[Records from a dataset]
....
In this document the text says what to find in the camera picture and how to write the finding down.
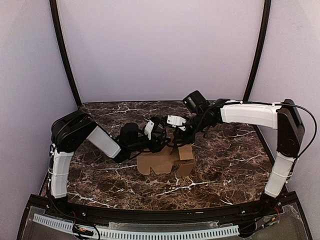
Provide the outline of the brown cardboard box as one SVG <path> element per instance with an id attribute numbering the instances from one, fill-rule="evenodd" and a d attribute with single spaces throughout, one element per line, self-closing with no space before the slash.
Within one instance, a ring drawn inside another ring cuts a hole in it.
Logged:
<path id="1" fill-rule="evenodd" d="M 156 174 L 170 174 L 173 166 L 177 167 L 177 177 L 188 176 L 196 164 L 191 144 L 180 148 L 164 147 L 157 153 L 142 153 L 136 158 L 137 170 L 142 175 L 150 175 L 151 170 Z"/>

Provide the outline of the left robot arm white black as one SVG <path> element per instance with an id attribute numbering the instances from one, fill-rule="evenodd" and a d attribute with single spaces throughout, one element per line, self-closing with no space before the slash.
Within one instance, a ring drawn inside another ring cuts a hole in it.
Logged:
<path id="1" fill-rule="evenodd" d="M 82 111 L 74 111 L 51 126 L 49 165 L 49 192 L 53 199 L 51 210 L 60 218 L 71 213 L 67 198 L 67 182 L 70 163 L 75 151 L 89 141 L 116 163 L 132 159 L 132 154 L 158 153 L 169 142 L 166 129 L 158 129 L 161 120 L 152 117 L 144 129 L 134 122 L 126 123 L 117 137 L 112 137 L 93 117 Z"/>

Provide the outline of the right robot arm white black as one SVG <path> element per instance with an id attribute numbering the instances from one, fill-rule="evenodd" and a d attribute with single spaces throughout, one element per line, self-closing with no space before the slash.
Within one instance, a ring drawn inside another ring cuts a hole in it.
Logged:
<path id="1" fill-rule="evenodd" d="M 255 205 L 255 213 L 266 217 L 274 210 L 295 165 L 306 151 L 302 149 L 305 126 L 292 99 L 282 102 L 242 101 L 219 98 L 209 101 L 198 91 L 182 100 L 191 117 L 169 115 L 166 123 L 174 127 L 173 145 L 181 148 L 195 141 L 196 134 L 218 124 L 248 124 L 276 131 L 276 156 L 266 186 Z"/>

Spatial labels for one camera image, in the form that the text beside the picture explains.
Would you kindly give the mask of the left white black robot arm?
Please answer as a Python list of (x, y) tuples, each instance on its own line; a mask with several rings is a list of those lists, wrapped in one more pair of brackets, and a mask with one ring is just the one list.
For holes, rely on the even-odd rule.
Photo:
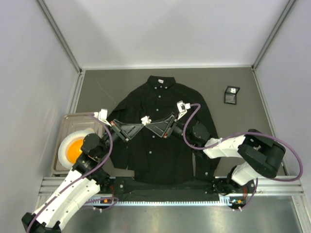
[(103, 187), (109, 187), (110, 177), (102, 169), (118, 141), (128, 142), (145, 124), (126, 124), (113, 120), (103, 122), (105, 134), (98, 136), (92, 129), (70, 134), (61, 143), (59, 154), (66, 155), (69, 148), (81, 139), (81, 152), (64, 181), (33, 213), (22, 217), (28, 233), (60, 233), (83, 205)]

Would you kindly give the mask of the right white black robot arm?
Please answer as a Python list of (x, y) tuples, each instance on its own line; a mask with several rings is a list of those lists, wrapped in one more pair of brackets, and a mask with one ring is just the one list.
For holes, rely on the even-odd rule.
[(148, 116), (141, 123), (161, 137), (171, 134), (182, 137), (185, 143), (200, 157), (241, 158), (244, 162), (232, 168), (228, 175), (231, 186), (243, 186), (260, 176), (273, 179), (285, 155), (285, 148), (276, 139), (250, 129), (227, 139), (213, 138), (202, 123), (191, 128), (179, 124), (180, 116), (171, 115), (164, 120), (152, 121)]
....
> Exercise instructions
Scan the records for lines that hold "picture", and reproduce each one you find.

> Solution to this task
In this document the text says what to find in the camera picture and how to write the finding down.
Spatial labels for one camera image, in the form that the text beside the picture explains.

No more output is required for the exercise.